**Given data:**
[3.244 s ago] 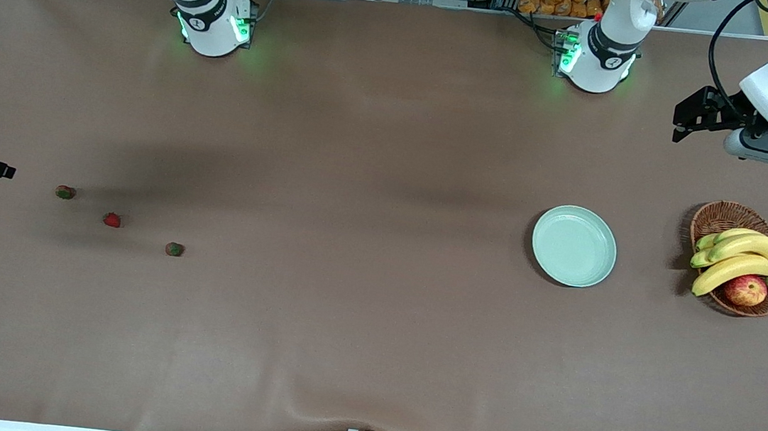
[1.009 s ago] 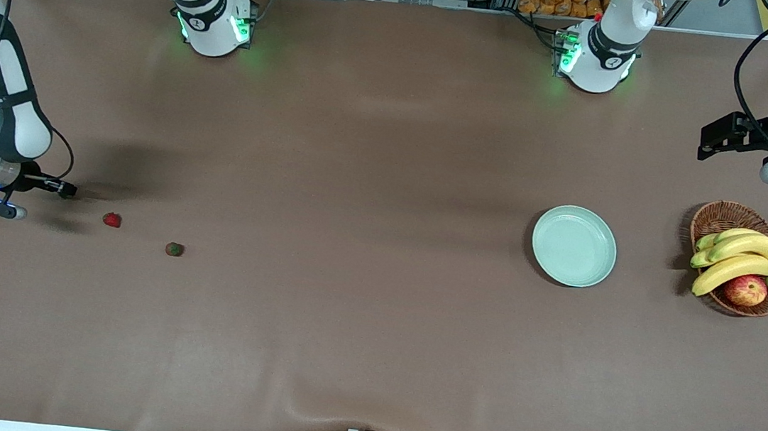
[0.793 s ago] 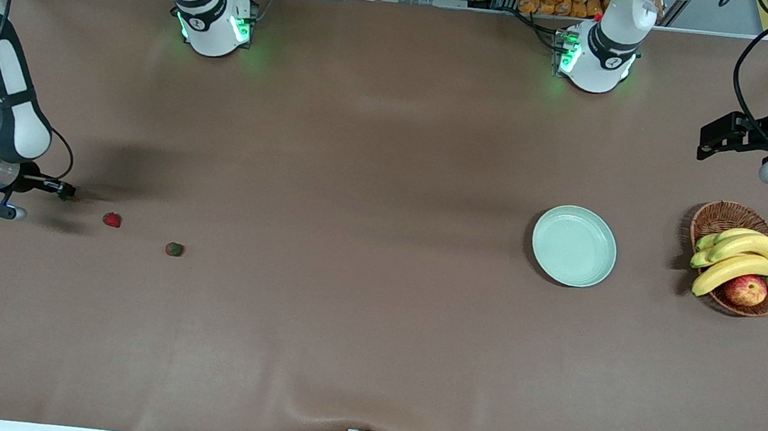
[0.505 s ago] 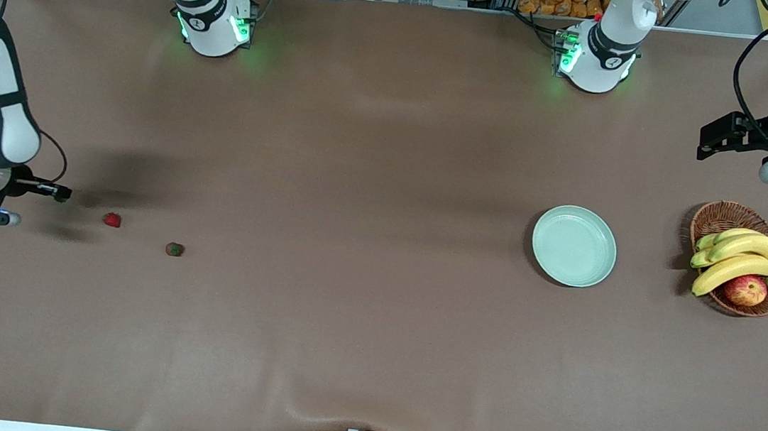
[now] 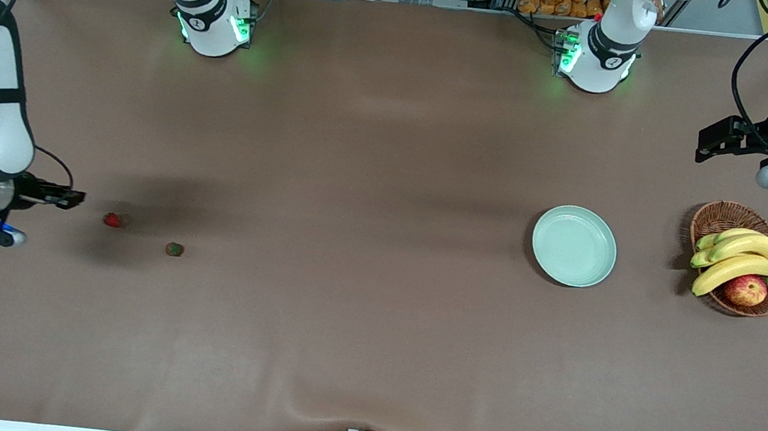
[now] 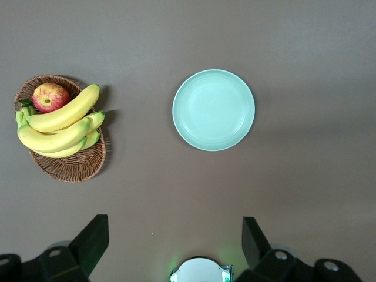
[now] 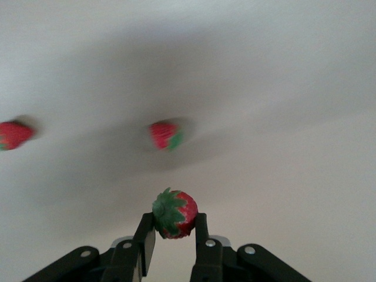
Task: Collect all strawberries into plate
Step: 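Lower the right gripper and grasp the first strawberry, then carry the strawberry to mid-table with the right gripper while the left gripper approaches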
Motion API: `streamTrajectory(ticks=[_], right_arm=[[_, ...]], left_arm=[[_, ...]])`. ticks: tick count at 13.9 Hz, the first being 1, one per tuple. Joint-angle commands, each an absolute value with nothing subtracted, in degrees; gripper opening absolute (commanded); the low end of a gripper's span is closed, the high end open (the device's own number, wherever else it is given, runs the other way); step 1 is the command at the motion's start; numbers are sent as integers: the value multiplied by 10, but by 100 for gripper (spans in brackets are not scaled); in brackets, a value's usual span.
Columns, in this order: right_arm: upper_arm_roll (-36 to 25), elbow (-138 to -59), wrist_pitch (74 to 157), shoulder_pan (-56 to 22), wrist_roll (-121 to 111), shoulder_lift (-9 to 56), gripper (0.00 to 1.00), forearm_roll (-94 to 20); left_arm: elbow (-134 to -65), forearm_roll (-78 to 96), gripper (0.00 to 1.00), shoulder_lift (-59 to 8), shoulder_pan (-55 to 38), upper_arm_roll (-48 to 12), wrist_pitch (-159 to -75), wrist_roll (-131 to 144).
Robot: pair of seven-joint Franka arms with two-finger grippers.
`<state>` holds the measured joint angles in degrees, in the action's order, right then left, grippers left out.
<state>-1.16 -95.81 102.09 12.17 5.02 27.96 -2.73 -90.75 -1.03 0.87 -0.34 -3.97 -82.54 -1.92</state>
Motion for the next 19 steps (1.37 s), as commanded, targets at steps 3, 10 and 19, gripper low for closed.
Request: streamTrajectory(ticks=[3, 10, 19], right_arm=[[-14, -950, 983, 39, 206, 257, 0, -97], [-14, -925, 1006, -107, 447, 258, 0, -223], [-14, -925, 1175, -298, 704, 290, 0, -284]], left_arm=[[-898, -4, 100, -20, 3, -42, -820, -17], [-898, -4, 100, -30, 6, -42, -822, -16], [-862, -4, 100, -78, 2, -43, -828, -12]])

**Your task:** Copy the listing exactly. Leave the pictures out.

**Expected answer:**
[3.244 s ago] 
[1.009 s ago] 
[0.793 s ago] 
[0.505 s ago] 
[now] 
[now] 
[now] 
Task: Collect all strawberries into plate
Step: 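Lower the right gripper and grasp the first strawberry, then carry the strawberry to mid-table with the right gripper while the left gripper approaches
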Motion API: `streamTrajectory(ticks=[_], right_arm=[[_, ...]], left_arm=[[_, ...]])`. ticks: tick count at 13.9 Hz, the first being 1, one per tuple. Joint-angle commands, each an absolute value with nothing subtracted, in degrees; gripper opening absolute (commanded); the low end of a gripper's span is closed, the high end open (the device's own number, wherever else it is given, runs the other way); step 1 is the command at the motion's start; numbers are sent as integers: the value multiplied by 10, but by 100 for gripper (spans in brackets are not scaled); in brackets, a value's usual span.
Columns, in this order: right_arm: upper_arm_roll (-36 to 25), elbow (-138 to -59), wrist_pitch (74 to 157), shoulder_pan (-56 to 22), wrist_roll (-121 to 111), shoulder_lift (-9 to 56), gripper (0.00 to 1.00), forearm_roll (-94 to 20); left_arm: elbow (-134 to -65), forearm_roll (-78 to 96), gripper (0.00 to 1.00), shoulder_lift (-59 to 8), shoulder_pan (-55 to 38), upper_arm_roll (-48 to 12), wrist_pitch (-159 to -75), wrist_roll (-131 to 144).
Robot: pair of seven-joint Franka arms with two-finger grippers.
`<state>` holds the measured joint angles in degrees, in the action's order, right then left, grippers left out.
<state>-1.16 -95.81 102.09 12.17 5.02 27.96 -2.73 -90.75 -1.03 0.87 -0.34 -3.97 -82.54 -1.92</state>
Motion for the next 19 steps (1.37 s), as commanded, targets at steps 3, 10 and 19, gripper low for closed.
Request: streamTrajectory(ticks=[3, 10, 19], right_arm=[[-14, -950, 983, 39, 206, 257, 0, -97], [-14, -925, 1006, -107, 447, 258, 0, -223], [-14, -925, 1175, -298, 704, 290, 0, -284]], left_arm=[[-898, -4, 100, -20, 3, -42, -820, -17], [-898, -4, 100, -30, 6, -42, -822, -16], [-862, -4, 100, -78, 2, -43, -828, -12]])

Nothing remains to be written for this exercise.